A huge congrats to Behavioural Science Hub affiliate Ganga Shreedhar for winning the LSE Festival’s Reseach Poster Competition with her poster entitled ‘Seeing red, acting green? The impact of biodiversity conservation videos on charitable donations and affect’.  The poster presents a study that Ganga carried out in the Behavioural Research Lab in collaboration with her PhD supervisor Professor Susana Mourato (Head of the Department of Geography and the Environment). Read about the motivation for the study and its findings below or check out the poster in all of its glory here.

The issue: The 6th mass extinction is real – the average rate of vertebrate species loss was 100 times the historical background rate over the past 100 years. Audio-visual media is a powerful tool to raise environmental awareness, financial resources, and policy support. Does media content impact pro-social behaviour towards nature and experienced affect? Why should we care? Organizations tell stories of charismatic flagships (e.g. lions, polar bears or pandas) because they may generate greater sympathy and support, but risk excluding ‘less-loved’ species from the conservation agenda. Charity videos rarely include information on adverse human impacts on species. A key question then, is by making our impacts on the natural world salient, can we create positive behavioural change?

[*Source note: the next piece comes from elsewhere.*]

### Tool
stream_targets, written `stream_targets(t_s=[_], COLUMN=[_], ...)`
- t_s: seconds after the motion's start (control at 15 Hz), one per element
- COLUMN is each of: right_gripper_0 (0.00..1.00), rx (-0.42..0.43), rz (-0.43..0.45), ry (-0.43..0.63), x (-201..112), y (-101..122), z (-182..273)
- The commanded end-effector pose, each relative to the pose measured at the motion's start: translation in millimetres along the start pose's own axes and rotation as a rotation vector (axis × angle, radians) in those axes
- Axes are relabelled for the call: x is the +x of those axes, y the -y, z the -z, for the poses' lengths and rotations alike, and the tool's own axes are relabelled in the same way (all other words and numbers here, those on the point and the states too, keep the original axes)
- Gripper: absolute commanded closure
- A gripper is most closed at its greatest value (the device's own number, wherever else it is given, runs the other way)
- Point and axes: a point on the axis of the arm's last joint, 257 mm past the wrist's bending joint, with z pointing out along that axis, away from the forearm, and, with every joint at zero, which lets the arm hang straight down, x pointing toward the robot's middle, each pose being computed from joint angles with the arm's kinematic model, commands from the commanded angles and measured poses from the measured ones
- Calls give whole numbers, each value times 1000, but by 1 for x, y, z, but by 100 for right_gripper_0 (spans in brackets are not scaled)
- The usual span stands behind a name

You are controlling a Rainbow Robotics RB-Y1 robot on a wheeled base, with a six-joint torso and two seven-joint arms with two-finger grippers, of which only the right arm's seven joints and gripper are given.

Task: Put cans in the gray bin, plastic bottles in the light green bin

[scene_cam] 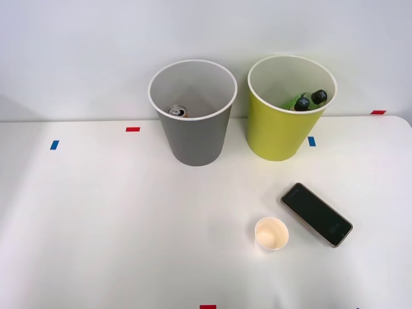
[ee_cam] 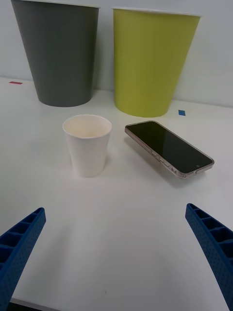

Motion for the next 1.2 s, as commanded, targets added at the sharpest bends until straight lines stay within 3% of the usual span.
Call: stream_targets(t_s=[0.07, 1.2], right_gripper_0=[0, 0], rx=[0, 0], rz=[0, 0], ry=[0, 0], x=[0, 0], y=[0, 0], z=[0, 0])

What they did: They ran two lab experiments to measure the impact of media content on affect (Study 1) & charitable donations (Study 2). They constructed six videos using an ordered sequence of photos and a scripted voice-over. Specifically, they crossed media content on the species/habitat type, and the anthropogenic cause of endangerment. Each baseline video featured either a charismatic species (Lions), or a non-charismatic species (Bats), or a complex biodiversity habitat composed of the two (Savanna).  Each video with Cause content contained an additional photo & a line of voice-over stating the anthropogenic cause of endangerment from illegal hunting and trade (one for each species/habitat).

What they found: First, media content impacts affect. Videos with Cause content (with the anthropogenic source of endangerment) increases anger, interest, sadness & sympathy – i.e., media content on the human-made causes of biodiversity loss causes complex, mixed emotion states. Charismatic species (Lions) elicit higher happiness (but not sympathy, or other measured affective states), compared to non-charismatic species (Bats). Second, media content impacts donations. Videos with Cause content increases the amount donated, conditional on having decided to donate – but not the probability of donating. Charismatic species (Lions) increase the probability of donating conditional on having decided to donate – but not the amount donated. Moreover, those who donated to charities in the past (outside the lab) donated higher amounts & were more sensitive to the Cause treatment.

Implications: Their results suggest that conservation organizations and charities could use charismatic species to expand the donor base, but diversify the range of species & habitats in appeals. Moreover, they can possibly raise more support and resources by making the anthropogenic cause of endangerment salient & clear in their outreach efforts. As their results were based on findings from a lab experiment, field testing to check external validity is an important next step.